The General Data Protection Regulation is a new European Union regulation which aims at protecting personal data. The law came into effect on 28 May 2018 and you need to know the basics of this if you handle any data. There are a number of basic facts that you need to be aware of in regards to GDPR.
GDPR will apply to all organization that serves citizens of the European Union. This means that if your company is located outside of the EU, you will still have to comply with GDPR. Additionally, the size of your business or operation does not matter as you will have to comply with the regulation.
When looking at GDPR, you need to know what it classifies as personal data. According to the regulation, this is any information which is private, professional or public. This will include names, emails, bank details, IP addresses and medical information. Social media posts and photographs are also considered to be personal data within this regulation.

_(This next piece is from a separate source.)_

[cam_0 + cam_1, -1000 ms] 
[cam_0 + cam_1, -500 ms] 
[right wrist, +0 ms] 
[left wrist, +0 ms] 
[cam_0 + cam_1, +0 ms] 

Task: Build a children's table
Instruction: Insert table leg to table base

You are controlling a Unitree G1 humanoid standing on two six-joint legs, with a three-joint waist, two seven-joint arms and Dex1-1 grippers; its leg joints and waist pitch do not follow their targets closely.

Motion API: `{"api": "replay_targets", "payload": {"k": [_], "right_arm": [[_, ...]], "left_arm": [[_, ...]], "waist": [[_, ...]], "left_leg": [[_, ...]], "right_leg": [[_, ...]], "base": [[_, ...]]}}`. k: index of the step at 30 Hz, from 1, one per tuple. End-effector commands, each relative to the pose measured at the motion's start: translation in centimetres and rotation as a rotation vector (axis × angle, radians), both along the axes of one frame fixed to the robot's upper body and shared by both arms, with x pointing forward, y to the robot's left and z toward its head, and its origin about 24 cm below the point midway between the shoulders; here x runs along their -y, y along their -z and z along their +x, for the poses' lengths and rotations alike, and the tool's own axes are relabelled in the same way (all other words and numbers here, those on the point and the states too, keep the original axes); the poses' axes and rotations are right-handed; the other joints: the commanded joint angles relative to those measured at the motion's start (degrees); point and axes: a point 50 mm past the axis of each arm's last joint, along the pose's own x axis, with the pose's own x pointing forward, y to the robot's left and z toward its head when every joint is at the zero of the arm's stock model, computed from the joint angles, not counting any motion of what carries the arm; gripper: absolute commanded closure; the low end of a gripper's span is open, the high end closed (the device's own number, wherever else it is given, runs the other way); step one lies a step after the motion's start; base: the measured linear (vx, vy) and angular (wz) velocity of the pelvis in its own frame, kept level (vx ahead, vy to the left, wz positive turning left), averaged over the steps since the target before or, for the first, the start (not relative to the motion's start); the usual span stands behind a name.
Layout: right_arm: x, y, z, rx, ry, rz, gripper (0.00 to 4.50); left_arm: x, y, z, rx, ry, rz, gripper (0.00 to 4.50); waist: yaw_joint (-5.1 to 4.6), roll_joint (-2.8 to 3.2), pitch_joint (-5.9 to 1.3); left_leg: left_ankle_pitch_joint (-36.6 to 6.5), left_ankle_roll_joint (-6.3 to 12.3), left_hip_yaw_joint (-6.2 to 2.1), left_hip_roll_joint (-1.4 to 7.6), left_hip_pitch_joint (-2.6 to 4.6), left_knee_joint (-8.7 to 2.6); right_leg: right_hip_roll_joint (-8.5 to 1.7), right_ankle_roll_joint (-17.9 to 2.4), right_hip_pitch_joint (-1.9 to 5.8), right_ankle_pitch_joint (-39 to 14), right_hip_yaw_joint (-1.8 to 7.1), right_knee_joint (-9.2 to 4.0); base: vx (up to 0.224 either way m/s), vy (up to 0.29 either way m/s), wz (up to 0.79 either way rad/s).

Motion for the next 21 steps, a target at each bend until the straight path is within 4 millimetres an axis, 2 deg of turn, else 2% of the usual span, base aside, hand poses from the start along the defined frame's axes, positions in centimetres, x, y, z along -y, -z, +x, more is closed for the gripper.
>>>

The driving force behind this regulation was to stop companies from making unfair decisions based on algorithms. While algorithm choices were believed to be fairer because human bias was removed, it is also seen as being removed from compassion. This process has since been criticized for excessive discrimination using certain items of data.
The Deletion Of Data
When the regulation came into effect, it allowed all citizens of the EU the right to request companies to delete their personal data. The regulation does not only impact the rights of the citizen to request data deletion, it also states that the companies have a legal obligation to do this in certain situations. If the purpose of the collection of the data is no longer relevant the company will have to delete all of the information it has gathered. All data which was previously collected without clear and informed consent will also need to be deleted.
The Rules And Penalties
As with all regulations, there are specific rules and penalties that you need to know about. If you run a larger company, you will have to employ a designated data protection officer. Depending on the size of your operation, you might have to employ multiple officers. If you have a data breach, you are also legally obligated to inform the supervisory authority in your location as well as all the individuals whose data was stolen or compromised.
If you are found to breach GDPR, there are tough penalties. A company could be hit with a fine of €10 million or 2% of the annual turnover. If the case is more serious, the penalties will double. Details have not been fully released about the penalties that repeat offenders will be facing.
GDPR has come into effect and you need to ensure that your business is compliant if you have any dealings with citizens of the European Union. Depending on the size of your company and operation, you will need to hire a designated data protection officer. You also need to ensure that you comply with all legal framework which has been set out.